El Prisma

La sociedad y el partido

  • Mientras que los partidos no se pongan al servicio de la sociedad en lugar de pretender continuamente anestesiarla para dominarla, que no pidan otra oportunidad. El divorcio comienza a ser irreversible

A los políticos se les llena habitualmente la boca hablando de la necesidad de que sus partidos se abran a la sociedad. Por lo general, como ayer mismo se adivinaba en las palabras de Carme Chacón, eso suele significar justamente lo contrario: inocular a la sociedad, como si no estuviera ya sobrada, de más partidismo. Y así su solución para volver a conectar con la calle, para "recargar" a las formaciones, pasa por que los militantes lleven la buena nueva de su ideología, sea ésta la que sea, a sus centros de trabajo, sindicatos, colectivos vecinales, ONG o incluso asociaciones de padres de alumnos. No se trata de oír lo que digan los vecinos sobre las carencias de su barrio, de atender las protestas de las Ampas por las deficiencias del comedor escolar, el horario lectivo o la falta de plazas, ni tampoco las dificultades financieras y burocráticas que padecen las entidades sin ánimo de lucro. No, los partidos no quieren escuchar, sino hablar todo el rato. Es algo en lo que apenas existen diferencias entre PSOE, PP e IU: ni están ni se les espera en el mundo real, ese de la cola del paro, del autónomo asfixiado o del asalariado, público o privado, que cada vez siente los pies más fríos y el corazón más encogido.

De vez en cuando, los partidos también intentan vendernos la burra del fichaje de independientes, para aportar sangre nueva a su viciada endogamia. Pero estos son como los Reyes Magos: durante unos días pretendemos creer en ellos, aunque sepamos que en realidad no existen. Ahora que se ha acabado la Navidad, y por tanto la relativa tregua política, no pasará un día en que a usted, lector, no le bombardeen con mensajes los aparatos de los partidos. Se juega la batalla final, la de Andalucía, y por descontado será la más sucia. Unos le dirán que el cambio es imprescindible, aunque no explicarán en qué consiste ese cambio -para qué prometer más mentiras-, y otros intentarán apropiarse hasta del portal de Belén como símbolo del Estado del Bienestar y jurarán que sus rivales vienen dispuestos a sacrificar a la burra, al buey y a esclavizar a los pastorcillos.

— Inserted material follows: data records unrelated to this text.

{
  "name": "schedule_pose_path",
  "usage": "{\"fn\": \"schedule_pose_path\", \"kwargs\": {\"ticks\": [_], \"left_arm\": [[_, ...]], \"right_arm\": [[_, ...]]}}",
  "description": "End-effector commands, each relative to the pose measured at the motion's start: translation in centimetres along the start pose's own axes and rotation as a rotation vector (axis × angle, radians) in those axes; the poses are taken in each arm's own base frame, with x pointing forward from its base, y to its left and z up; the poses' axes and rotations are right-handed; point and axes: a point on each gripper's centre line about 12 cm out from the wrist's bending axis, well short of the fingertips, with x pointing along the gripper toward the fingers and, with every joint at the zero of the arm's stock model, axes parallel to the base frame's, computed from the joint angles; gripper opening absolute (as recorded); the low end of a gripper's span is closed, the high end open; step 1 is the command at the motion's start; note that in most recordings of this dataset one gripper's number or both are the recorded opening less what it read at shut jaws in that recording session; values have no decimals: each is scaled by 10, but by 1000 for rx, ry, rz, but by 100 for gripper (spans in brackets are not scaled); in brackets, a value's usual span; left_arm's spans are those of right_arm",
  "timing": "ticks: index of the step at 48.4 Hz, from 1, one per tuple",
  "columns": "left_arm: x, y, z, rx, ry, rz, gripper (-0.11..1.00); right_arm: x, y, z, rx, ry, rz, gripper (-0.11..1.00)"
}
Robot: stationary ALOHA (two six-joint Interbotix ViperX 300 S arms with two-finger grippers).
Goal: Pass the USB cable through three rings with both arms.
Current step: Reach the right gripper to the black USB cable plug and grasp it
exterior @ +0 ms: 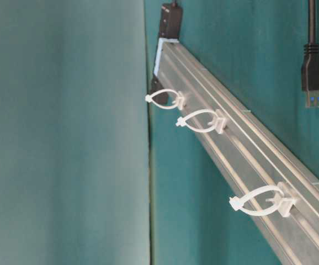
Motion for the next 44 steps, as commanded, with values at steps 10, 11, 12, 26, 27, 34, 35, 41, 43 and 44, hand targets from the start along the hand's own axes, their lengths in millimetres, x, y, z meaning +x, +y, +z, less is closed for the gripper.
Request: {"fn": "schedule_pose_path", "kwargs": {"ticks": [10,11,12,26,27,34,35,41,43,44], "left_arm": [[25,-16,10,-23,27,-72,-1],[27,-16,11,-24,27,-72,-1],[28,-16,12,-23,25,-72,-1],[33,-16,20,-106,13,-72,-1],[33,-16,20,-115,13,-72,-1],[34,-16,20,-141,22,-70,-1],[34,-16,19,-141,23,-70,-1],[34,-14,19,-142,26,-63,-1],[34,-14,20,-140,23,-63,-1],[34,-14,20,-140,23,-63,-1]], "right_arm": [[30,-3,11,272,231,-46,0],[33,-2,9,273,277,-44,0],[35,-1,5,275,325,-42,0],[90,8,-28,296,789,-37,0],[94,9,-32,293,822,-35,0],[122,15,-50,231,1023,-20,0],[125,16,-53,221,1049,-18,0],[144,17,-67,157,1179,-16,0],[148,17,-71,143,1211,-17,0],[150,17,-73,138,1223,-18,0]]}}
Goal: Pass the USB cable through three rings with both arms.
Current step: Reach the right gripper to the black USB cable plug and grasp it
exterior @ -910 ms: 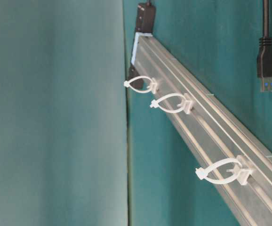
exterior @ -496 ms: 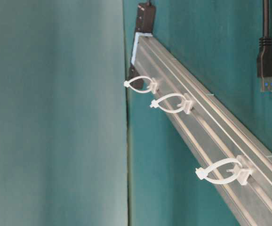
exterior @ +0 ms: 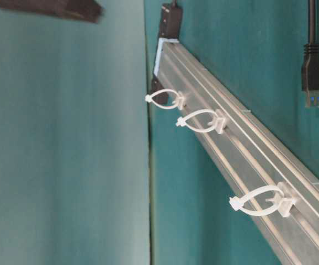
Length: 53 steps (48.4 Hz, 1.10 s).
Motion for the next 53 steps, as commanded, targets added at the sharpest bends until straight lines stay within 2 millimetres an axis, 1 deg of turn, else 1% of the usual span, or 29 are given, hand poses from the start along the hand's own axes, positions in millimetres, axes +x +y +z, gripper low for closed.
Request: {"fn": "schedule_pose_path", "kwargs": {"ticks": [1,6,12,15,17,20,22,24,25,28,30,32,34,36,44,48,53], "left_arm": [[2,0,12,2,-31,1,-1],[2,-1,13,2,-36,0,-1],[2,-2,19,0,-51,-3,-1],[1,-2,21,5,-57,-4,-1],[1,-2,22,11,-61,-4,-1],[0,-2,23,13,-65,-3,-1],[-1,-2,23,13,-67,-5,-1],[-1,-2,24,13,-70,-6,-1],[-1,-2,24,13,-70,-6,-1],[-2,-2,25,13,-75,-5,-1],[-2,-3,26,13,-78,-7,-1],[-3,-3,26,13,-80,-7,-1],[-3,-2,27,13,-81,-5,-1],[-3,-3,27,13,-83,-7,-1],[-3,-3,26,13,-81,-7,-1],[-3,-3,27,13,-83,-7,-1],[-3,-3,27,13,-83,-7,-1]], "right_arm": [[8,2,8,-30,51,-19,0],[19,3,10,-38,100,-25,0],[32,9,12,-69,130,-22,1],[37,12,13,-85,138,-19,5],[41,13,13,-87,146,-19,9],[45,13,13,-85,160,-21,19],[48,13,13,-83,166,-22,29],[52,13,12,-83,175,-26,40],[52,13,12,-82,176,-26,48],[57,13,11,-88,184,-28,66],[59,13,10,-97,189,-29,77],[61,14,9,-110,191,-35,85],[63,15,8,-123,192,-42,90],[66,17,7,-138,192,-47,90],[81,22,-1,-178,186,-53,84],[93,24,-8,-175,191,-52,82],[110,31,-21,-184,214,-48,82]]}}
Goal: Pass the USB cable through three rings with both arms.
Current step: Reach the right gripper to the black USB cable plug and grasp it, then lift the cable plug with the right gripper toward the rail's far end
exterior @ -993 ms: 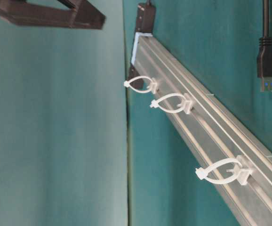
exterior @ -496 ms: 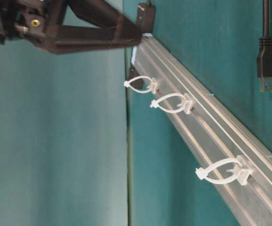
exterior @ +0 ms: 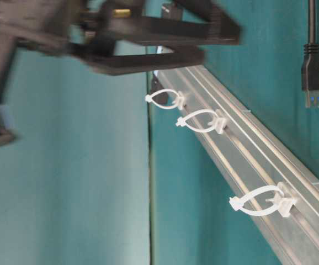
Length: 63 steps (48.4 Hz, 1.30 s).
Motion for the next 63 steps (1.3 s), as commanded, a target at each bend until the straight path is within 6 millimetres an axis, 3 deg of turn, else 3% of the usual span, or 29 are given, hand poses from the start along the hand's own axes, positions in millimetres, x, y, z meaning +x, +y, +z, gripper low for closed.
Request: {"fn": "schedule_pose_path", "kwargs": {"ticks": [1,29,54,63], "left_arm": [[3,-1,11,5,-29,-3,-1],[2,-2,12,0,-32,-5,-1],[2,-2,12,-5,-32,-5,-1],[2,-1,12,-6,-34,-4,-1]], "right_arm": [[15,8,-5,-9,17,2,82],[53,5,-21,-23,46,-4,80],[60,5,-24,-14,54,-5,78],[61,5,-23,-11,47,-4,67]]}}
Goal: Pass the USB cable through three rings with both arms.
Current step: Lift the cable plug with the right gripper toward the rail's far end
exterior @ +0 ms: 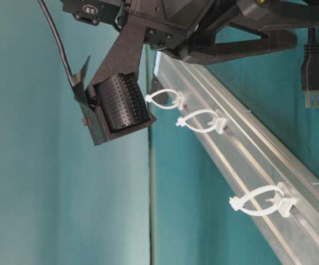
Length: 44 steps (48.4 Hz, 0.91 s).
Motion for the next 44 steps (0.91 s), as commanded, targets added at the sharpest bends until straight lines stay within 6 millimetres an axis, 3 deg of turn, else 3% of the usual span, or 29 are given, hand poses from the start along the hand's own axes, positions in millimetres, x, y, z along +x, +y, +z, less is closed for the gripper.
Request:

Así funcionan los partidos: máquinas de construir mensajes fast-food, que se tragan rápido pero acaban obstruyendo las arterias. Y aunque digan que se abren a la sociedad, su tendencia absolutista al pensamiento único y a pisotear cualquier voz interna divergente los separa cada vez más de los ciudadanos apolíticos y pragmáticos, que somos mayoría. Los partidos rara vez apuestan por las personas o por el contacto directo. Ahora que le pedirán su voto hasta en el cuarto de baño, intente el siguiente ejercicio: diga los nombres de cinco de los 16 parlamentarios andaluces malagueños. Sí, es normal que usted conozca a los consejeros de Turismo y Cultura de la Junta, Luciano Alonso y Paulino Plata. También a la portavoz del PP y alcaldesa de Fuengirola, Esperanza Oña, que al fin y al cabo sale de vez en cuando en la televisión autonómica y a todas horas en la municipal. ¿Pero conoce a alguno más? ¿Los ha visto atendiendo a los ciudadanos? ¿Representan a la provincia? ¿O será que simple y exclusivamente sirven a sus partidos?

Un buen amigo, y sin embargo político él, me contaba que recientemente estuvo en el Reino Unido en un foro de amistad española-británica y se quedó impresionado al conocer a algunos políticos ingleses. En particular a una joven parlamentaria laborista que repartía a todo el mundo tarjetas en las que aparecía su dirección, su número de teléfono, su mail y los sitios en los que todos los viernes, como oficina ambulante, se dedica a atender a la gente, a conocer sus problemas e incluso a plantearles soluciones. En la tarjeta no había ni rastro de su partido, y sólo un discreto rojo delataba su afiliación. Ni falta que hacía.

En un sistema electoral como el británico se vota por distritos, e importan tanto o más que el partido las personas que lo representan. Porque, como ocurre en EEUU y en otros países civilizados, además de posible es frecuente que un diputado o congresista vote en contra de los intereses de su partido si cree que perjudican a su electorado. En España, salvo las calculadas discrepancias de Villalobos en los asuntos en los que el PP se encuentra en la derecha ultramontana, es prácticamente imposible que un diputado se salga de la férrea línea marcada por la dirección. Al día siguiente sería laminado. Y mientras los partidos, o mejor dicho las personas que los forman, no se pongan al servicio de la sociedad en lugar de pretender continuamente anestesiarla para dominarla, que no pidan otra nueva oportunidad a la sociedad. El divorcio empieza a ser irreversible.